Silly Mae Beef Noodle & BBQ (Shi Ti Bu Branch)
小吃面食 · ⭐ 4.2
Shop adjacent to Hanting Hotel, Chaoyang Road

Dishes
Lanzhou LamianLanzhou hand-pulled noodles, featuring handmade noodles served in a rich beef broth, topped with sliced beef, green onions, yellow beansprouts, and white radish, presenting an enticing combination of color, aroma, and flavor.
Cold DishCold dishes are prepared by cooking, marinating, or eating raw ingredients, then cooling them to room temperature or refrigerating before serving. Common ingredients include cucumber, tofu skin, jellyfish, chicken breast, wood ear mushrooms, and carrots. Preparation methods include mixing, pickling, blanching, and freezing.
Big Plate ChickenDa Pan Ji is a dish primarily made with chicken, potatoes, and noodles. Chicken is cut into pieces and stewed with spices and seasonings, along with diced potatoes, until fully flavored. Finally, cooked noodles are mixed with the stewed chicken and potatoes to absorb the rich broth.
Xinjiang Big Plate ChickenXinjiang large plate chicken is a dish made from ingredients such as chicken, potatoes, and chili peppers. First, the chicken is cut into pieces and stir-fried with spices, then vegetables like potatoes and chili peppers are added, and it is slowly stewed until fully flavored. Finally, the sauce is reduced and served on a plate.
Xinjiang Noodle Stir-FryXinjiang拉条子 is a noodle dish made with hand-pulled noodles as the main ingredient, combined with beef or mutton, onions, green peppers, and other ingredients. The noodles are made by kneading and resting the dough before being hand-pulled, resulting in a chewy texture. To prepare, first sauté the meat until fragrant, then add vegetables and stir-fry. Next, add seasonings and适量 water, bring to a boil, and finally mix in the noodles to allow them to fully absorb the sauce.
Ethnic YogurtEthnic yogurt is a drink made primarily from cow or goat milk, fermented with lactic acid bacteria. Fresh milk is heated, cooled to the right temperature, inoculated with starter culture, and left to ferment for several hours until it thickens and develops a tangy flavor, then chilled to set.
Grilled Lamb TendonsRoast lamb tendons is a dish primarily made with lamb tendons as the main ingredient. To prepare it, the lamb tendons are first marinated to absorb flavors, then placed on a grill and slowly roasted over appropriate heat until the outside is crispy while the inside remains tender. During the process, a specially prepared barbecue sauce can be brushed on to enhance the flavor.
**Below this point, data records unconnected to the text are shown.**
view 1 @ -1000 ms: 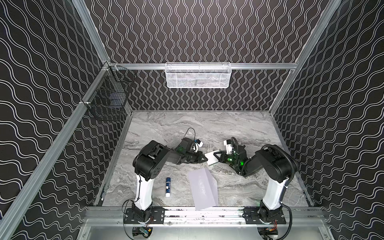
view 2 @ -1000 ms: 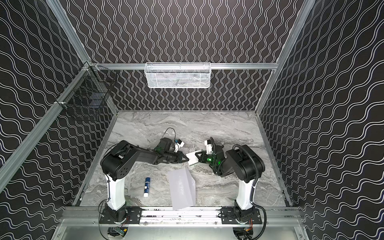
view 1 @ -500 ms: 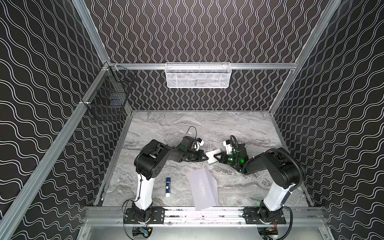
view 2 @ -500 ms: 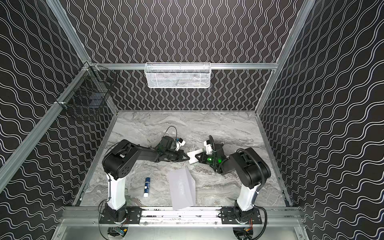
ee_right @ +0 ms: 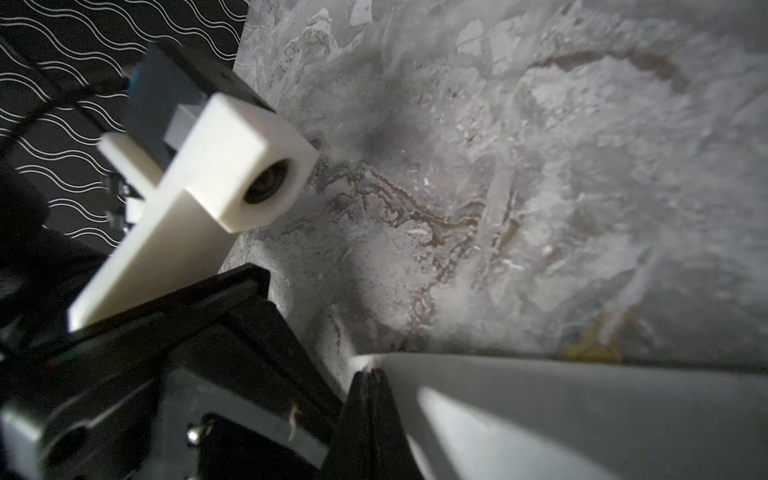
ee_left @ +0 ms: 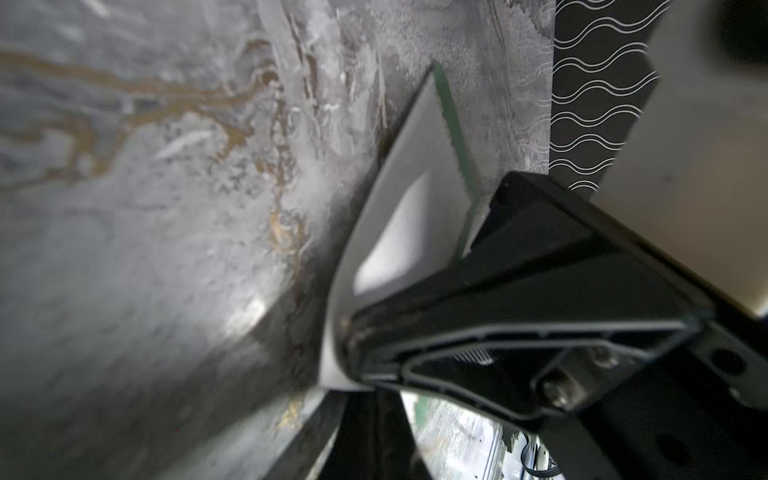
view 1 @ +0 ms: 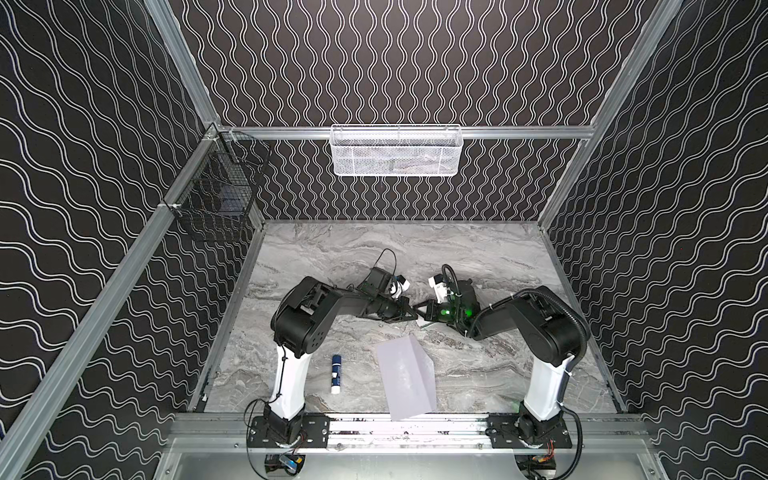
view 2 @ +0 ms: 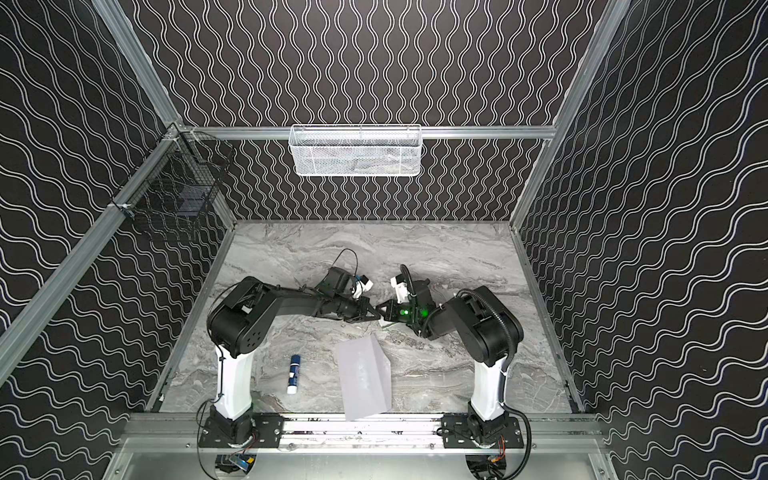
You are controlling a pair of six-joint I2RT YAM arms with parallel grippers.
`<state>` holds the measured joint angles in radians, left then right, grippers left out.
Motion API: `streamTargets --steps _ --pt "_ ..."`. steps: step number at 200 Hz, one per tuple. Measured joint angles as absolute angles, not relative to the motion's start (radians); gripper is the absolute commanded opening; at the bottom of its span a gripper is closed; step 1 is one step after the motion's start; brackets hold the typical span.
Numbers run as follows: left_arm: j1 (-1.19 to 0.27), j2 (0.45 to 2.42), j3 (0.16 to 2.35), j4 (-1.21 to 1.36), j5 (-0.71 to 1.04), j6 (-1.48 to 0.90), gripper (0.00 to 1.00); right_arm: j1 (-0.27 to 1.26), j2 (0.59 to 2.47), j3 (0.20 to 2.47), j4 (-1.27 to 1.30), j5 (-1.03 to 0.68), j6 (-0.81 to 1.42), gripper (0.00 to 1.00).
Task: Place the letter into the envelope and seal it
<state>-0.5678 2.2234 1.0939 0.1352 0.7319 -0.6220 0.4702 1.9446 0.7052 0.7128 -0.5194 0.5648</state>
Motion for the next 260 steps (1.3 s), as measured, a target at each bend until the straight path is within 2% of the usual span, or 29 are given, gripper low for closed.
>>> streamTargets --steps 45,124,166,200,260 --pt "-0.567 2.222 1.098 0.112 0.735 -0.613 0.00 0.450 1.980 0.729 0.721 -0.519 0.568 0.07" --pt "-0.547 2.202 1.066 0.113 0.736 -0.584 0.00 0.335 1.891 0.641 0.701 -0.427 0.554 0.08" --pt "-0.542 2.201 1.058 0.113 0.750 -0.575 0.00 0.306 1.814 0.683 0.524 -0.357 0.503 0.08" --pt "-0.538 2.202 1.059 0.110 0.759 -0.573 0.00 0.348 1.735 0.731 0.452 -0.355 0.477 0.08" --pt "-0.536 2.203 1.067 0.093 0.764 -0.572 0.00 0.423 1.771 0.650 0.445 -0.373 0.511 0.08"
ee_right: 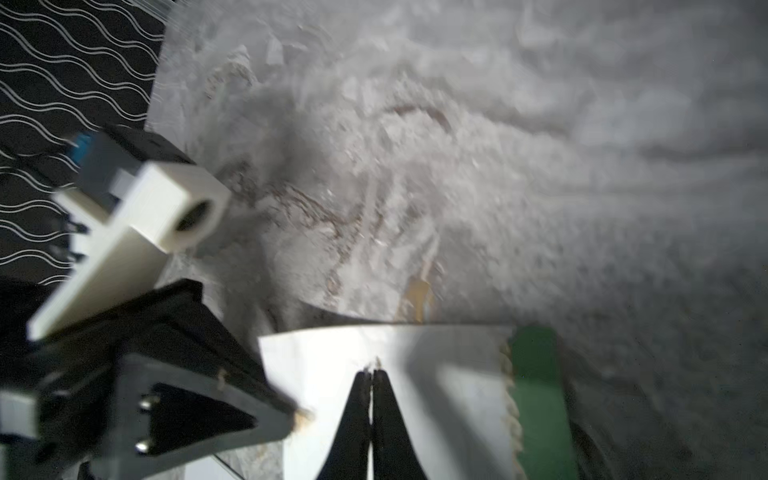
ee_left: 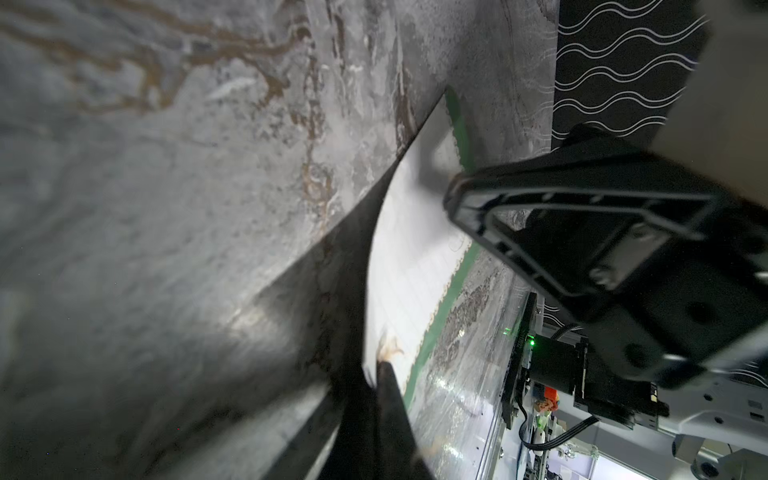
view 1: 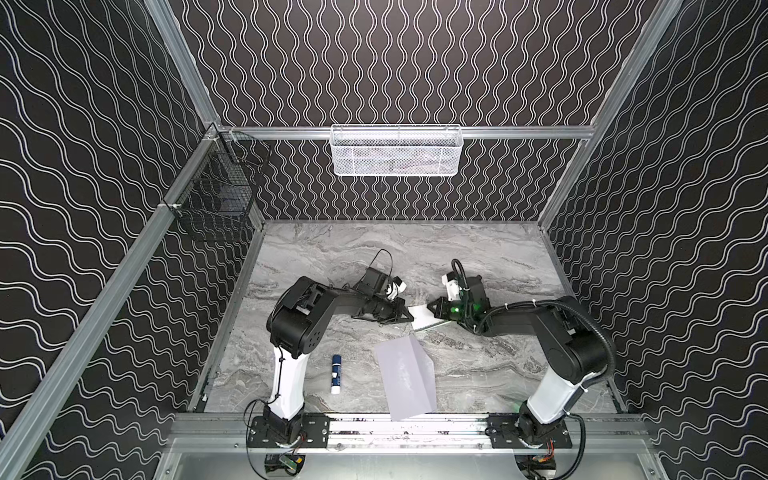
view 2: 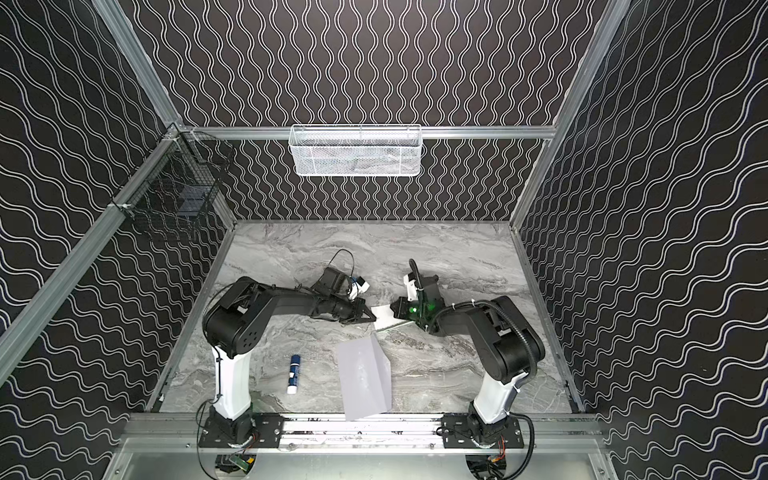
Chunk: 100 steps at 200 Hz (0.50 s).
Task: Place the letter into the envelope and seal it
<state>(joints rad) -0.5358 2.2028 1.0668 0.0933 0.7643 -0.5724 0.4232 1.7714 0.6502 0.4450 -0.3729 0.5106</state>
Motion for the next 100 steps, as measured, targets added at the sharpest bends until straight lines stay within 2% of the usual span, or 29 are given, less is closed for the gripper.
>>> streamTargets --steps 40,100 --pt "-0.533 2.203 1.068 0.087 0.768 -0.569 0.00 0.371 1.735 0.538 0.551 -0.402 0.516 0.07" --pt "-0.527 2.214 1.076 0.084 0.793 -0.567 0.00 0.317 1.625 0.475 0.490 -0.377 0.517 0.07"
Special Dry-Fried NoodlesSpecial dry-fried noodles made with noodles, vegetables, meat, or seafood, stir-fried quickly at high heat. Noodles are boiled, drained, then tossed in a hot pan with chopped ingredients and seasonings to achieve a slightly charred surface and rich flavor absorption.
Lamb SkewersLamb skewers are made by cutting fresh, tender lamb into chunks, threading them onto bamboo or metal skewers, and marinating before grilling directly over charcoal. During grilling, the lamb's fat drips onto the fire, creating smoke that熏 (smokes) the meat, resulting in a crispy exterior and tender interior with rich aroma.
Sarema Beef NoodlesSelimai beef noodles feature tender beef and noodles, with onions and carrots, all simmered in a spiced beef broth.
Crispy Naan Stir-Fried with Chinese CabbageSufu Fried Lotus Leaf is a specialty dish featuring crispy flatbread and tender lotus cabbage as main ingredients. To prepare, first cut the flatbread into pieces and deep-fry until golden and crunchy. Then quickly stir-fry the lotus cabbage, and finally combine with the flatbread pieces, adding seasonings to taste.